What the task asks >> Looking through the data, please report how many lines contain the string "outline", giving nothing but the number.

Extracted information >>
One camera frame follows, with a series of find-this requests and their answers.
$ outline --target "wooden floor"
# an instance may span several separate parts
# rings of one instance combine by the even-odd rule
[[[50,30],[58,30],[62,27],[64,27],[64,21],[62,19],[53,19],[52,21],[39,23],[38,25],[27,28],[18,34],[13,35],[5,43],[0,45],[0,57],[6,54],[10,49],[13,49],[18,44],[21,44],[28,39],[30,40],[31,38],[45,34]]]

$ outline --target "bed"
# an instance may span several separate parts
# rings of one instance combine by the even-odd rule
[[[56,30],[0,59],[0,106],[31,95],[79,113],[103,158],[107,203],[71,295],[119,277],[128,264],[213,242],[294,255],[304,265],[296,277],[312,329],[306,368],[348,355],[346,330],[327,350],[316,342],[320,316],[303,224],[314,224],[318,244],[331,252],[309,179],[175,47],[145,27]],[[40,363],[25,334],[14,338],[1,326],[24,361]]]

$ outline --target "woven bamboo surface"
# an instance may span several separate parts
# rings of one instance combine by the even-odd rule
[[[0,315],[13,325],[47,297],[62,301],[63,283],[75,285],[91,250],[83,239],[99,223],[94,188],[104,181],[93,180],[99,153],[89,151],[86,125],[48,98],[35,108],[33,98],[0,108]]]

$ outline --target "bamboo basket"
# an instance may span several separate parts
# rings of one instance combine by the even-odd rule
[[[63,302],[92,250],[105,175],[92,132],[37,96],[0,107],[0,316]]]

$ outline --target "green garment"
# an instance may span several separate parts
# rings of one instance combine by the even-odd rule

Output of the task >> 5